→ YOUR ASSIGNMENT:
Using the data that follows, give again word for word the lines between the one holding "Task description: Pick" and the one holding "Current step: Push", inclusive. Omit the pictures.
RECORDS FOR THIS TASK Block Start
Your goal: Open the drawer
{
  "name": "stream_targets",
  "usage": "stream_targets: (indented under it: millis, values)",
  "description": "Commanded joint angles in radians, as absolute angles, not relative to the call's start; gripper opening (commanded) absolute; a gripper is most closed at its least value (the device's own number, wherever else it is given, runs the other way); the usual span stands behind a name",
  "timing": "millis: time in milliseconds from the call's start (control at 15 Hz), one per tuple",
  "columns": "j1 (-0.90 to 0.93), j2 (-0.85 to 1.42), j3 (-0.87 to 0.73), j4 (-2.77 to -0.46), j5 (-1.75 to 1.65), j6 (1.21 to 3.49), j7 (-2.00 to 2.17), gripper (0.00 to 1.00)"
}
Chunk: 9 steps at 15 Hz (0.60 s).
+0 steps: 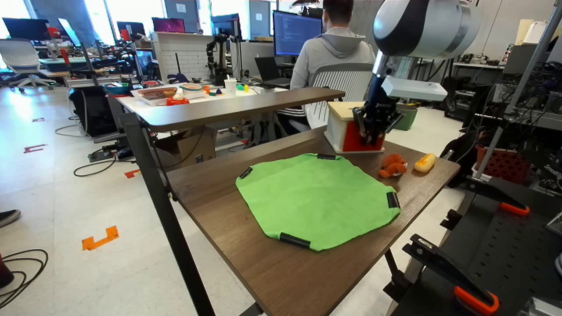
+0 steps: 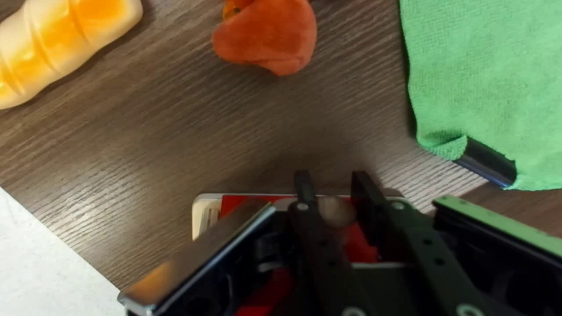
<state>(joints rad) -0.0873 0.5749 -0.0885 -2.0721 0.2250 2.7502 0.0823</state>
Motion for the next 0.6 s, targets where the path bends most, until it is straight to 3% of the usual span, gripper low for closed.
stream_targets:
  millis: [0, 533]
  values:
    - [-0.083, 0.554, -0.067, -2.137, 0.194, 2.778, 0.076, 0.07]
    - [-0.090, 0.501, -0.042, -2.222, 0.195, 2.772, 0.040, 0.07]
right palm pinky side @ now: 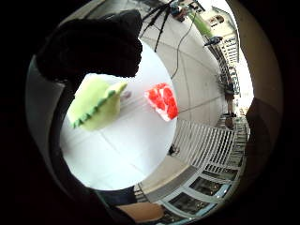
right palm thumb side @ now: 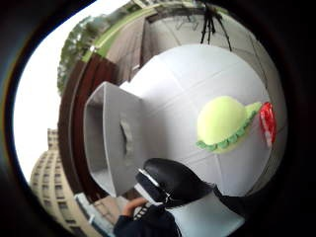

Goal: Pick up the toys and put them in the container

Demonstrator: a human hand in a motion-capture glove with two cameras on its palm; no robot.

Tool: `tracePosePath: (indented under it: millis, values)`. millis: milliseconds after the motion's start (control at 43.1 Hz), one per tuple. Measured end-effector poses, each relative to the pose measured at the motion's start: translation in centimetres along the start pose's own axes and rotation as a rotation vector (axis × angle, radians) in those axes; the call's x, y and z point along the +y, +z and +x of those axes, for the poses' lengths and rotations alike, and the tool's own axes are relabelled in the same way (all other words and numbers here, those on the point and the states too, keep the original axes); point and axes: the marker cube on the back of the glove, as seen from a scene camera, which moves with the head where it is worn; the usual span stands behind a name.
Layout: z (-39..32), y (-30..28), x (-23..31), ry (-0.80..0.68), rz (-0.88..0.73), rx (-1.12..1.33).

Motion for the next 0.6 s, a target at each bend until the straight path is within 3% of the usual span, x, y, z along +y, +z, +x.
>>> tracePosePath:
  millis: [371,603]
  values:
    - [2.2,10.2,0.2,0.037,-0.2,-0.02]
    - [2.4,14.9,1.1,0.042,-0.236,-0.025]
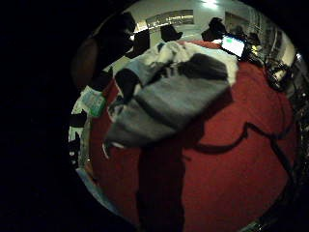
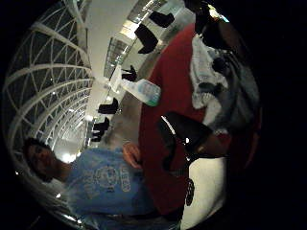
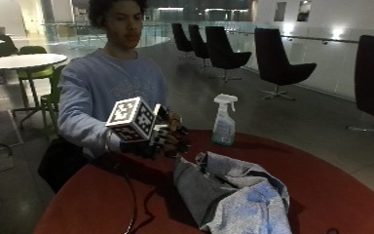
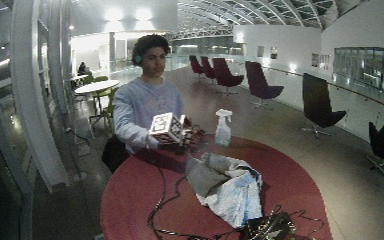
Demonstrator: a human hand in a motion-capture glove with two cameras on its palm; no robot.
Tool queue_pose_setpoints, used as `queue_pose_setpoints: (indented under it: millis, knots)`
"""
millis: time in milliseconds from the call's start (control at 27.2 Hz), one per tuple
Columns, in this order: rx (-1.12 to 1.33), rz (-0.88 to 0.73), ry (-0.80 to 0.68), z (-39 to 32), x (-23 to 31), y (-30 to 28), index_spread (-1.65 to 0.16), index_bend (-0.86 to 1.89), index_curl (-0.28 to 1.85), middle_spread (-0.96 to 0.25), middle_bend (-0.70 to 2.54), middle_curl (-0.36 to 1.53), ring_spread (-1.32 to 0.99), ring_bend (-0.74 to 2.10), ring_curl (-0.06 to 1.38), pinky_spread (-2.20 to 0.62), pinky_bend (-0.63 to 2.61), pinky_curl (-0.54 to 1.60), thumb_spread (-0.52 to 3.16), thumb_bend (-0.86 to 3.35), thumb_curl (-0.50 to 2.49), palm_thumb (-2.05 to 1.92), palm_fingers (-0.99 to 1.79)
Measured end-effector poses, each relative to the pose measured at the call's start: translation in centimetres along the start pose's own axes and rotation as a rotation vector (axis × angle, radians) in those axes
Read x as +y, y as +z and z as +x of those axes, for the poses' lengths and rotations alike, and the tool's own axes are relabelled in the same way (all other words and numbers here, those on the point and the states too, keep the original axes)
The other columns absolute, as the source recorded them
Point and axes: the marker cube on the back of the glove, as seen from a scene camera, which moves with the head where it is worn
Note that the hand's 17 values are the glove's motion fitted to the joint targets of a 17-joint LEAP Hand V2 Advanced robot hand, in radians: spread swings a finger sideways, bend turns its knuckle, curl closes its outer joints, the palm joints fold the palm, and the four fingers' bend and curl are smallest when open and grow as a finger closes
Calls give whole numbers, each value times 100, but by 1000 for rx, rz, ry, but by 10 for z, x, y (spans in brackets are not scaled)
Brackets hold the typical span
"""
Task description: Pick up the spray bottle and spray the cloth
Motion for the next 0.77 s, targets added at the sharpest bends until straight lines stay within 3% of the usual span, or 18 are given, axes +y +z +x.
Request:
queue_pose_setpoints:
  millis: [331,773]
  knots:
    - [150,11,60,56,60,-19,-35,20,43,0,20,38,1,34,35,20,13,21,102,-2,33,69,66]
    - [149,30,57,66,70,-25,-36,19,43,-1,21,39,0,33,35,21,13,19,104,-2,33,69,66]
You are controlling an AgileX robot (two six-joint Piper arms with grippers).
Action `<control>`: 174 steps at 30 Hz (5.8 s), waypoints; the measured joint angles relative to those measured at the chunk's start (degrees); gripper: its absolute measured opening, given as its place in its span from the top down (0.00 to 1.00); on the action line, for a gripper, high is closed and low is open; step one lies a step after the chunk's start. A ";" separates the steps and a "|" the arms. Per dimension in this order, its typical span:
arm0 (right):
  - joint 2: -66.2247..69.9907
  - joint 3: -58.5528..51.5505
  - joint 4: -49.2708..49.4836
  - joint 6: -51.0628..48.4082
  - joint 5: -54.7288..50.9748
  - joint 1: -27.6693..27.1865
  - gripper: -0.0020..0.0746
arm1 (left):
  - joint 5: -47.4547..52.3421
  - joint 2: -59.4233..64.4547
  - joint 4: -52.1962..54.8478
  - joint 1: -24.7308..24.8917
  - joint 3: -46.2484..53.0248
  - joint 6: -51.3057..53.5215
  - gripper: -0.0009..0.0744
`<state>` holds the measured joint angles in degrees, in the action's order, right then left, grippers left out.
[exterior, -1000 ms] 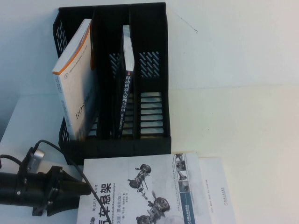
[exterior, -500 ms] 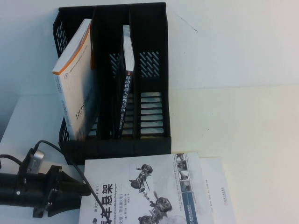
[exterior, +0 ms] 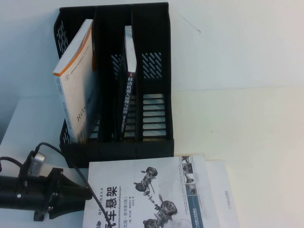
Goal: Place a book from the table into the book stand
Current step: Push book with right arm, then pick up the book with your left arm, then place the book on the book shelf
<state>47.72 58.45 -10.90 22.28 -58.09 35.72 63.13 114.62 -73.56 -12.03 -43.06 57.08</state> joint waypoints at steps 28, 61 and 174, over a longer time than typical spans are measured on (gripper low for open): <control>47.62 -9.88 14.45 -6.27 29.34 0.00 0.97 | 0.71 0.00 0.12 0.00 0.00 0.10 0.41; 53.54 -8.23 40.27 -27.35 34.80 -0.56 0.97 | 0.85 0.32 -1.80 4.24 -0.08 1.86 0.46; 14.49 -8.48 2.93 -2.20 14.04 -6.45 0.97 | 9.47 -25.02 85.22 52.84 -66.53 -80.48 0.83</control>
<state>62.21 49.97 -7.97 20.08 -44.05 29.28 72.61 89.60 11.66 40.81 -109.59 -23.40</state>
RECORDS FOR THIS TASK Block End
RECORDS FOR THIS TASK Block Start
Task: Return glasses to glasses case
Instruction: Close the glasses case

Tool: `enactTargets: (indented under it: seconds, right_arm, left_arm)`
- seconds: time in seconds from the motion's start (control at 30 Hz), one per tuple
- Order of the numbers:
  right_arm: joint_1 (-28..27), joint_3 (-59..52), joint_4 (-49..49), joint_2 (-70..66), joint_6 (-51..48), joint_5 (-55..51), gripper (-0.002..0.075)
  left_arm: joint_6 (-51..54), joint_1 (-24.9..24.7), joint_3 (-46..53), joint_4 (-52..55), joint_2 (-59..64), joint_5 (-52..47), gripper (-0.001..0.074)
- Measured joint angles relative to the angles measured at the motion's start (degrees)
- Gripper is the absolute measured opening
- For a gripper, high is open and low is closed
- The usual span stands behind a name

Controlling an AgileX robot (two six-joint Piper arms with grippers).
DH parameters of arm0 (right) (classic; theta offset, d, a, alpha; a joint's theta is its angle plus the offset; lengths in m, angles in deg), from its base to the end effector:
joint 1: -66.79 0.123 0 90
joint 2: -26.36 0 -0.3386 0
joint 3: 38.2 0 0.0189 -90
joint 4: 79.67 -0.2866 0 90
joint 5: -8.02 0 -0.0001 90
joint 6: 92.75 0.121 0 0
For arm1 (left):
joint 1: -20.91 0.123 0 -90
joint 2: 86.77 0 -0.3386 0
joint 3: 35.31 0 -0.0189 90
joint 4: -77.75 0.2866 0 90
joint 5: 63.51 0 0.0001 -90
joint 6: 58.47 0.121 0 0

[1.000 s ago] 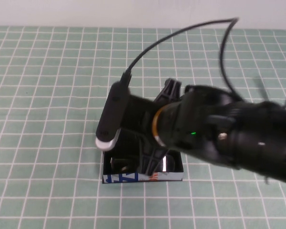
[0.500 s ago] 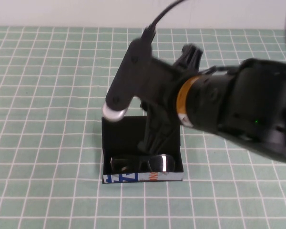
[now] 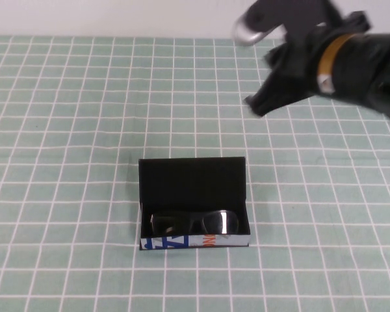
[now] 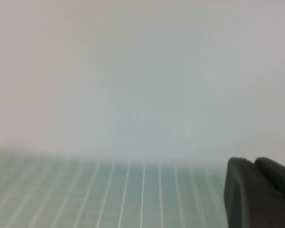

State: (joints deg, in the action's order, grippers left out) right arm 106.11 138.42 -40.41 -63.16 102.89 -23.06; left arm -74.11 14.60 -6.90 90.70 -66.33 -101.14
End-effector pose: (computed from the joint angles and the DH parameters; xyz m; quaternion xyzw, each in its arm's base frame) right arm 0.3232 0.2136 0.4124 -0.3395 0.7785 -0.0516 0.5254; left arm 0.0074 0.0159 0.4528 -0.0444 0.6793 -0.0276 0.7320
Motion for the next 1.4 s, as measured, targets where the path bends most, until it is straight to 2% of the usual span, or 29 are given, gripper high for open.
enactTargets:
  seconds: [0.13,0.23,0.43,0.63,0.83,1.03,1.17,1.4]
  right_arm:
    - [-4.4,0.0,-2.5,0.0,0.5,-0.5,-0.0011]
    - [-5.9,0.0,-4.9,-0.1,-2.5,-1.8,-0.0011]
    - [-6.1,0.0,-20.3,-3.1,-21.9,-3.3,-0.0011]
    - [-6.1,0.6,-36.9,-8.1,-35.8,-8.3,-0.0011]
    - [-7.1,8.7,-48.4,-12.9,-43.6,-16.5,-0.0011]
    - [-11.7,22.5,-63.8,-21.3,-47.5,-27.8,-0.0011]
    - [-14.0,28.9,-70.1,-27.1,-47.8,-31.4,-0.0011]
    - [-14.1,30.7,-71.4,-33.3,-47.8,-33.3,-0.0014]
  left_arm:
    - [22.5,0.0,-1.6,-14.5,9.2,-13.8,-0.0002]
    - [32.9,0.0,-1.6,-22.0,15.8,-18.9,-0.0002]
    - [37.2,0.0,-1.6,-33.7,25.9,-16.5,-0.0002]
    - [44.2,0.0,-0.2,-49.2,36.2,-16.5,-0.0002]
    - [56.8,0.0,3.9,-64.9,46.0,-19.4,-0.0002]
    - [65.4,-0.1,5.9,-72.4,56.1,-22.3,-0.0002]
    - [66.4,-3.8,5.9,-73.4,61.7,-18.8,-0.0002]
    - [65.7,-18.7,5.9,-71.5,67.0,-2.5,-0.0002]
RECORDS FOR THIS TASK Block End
→ SOLUTION TO THE PROBLEM:
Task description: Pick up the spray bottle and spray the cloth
Motion for the next 0.77 s, targets added at the sharpest bends until straight lines stay within 3% of the usual span, or 18 are given, axes +y +z +x.
Request:
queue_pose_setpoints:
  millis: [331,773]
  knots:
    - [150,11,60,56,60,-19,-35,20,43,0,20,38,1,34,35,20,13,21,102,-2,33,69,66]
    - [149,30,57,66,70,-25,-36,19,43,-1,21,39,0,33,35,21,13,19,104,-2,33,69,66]
You are controlling an AgileX robot (two six-joint Piper arms with grippers).
Action `<control>`: 174 steps at 30 Hz (5.8 s), waypoints; the measured joint angles relative to those measured at the chunk's start (degrees); gripper: its absolute measured opening, given as its place in its span from the top down (0.00 to 1.00); on the action line, for a gripper, high is closed and low is open; step one lies a step after the chunk's start. A ";" separates the steps and a "|" the arms. Per dimension in this order, its typical span:
arm0 (right):
  - joint 2: -66.2247..69.9907
  - joint 3: -58.5528..51.5505
  - joint 4: -49.2708..49.4836
  - joint 6: -51.0628..48.4082
  - joint 5: -54.7288..50.9748
  - joint 1: -27.6693..27.1865
  - gripper: -0.0020..0.0746
arm1 (left):
  - joint 5: -47.4547..52.3421
  - joint 2: -59.4233..64.4547
  - joint 4: -52.1962..54.8478
  - joint 1: -24.7308..24.8917
  - joint 3: -46.2484..53.0248
  - joint 6: -51.3057..53.5215
  - gripper: -0.0009..0.0744
`<state>` holds the measured joint angles in degrees, in the action's order, right then left, grippers left out.
[exterior, -1000 ms] 
[exterior, -500 ms] 
[exterior, +0 ms] 
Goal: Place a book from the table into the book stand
Current step: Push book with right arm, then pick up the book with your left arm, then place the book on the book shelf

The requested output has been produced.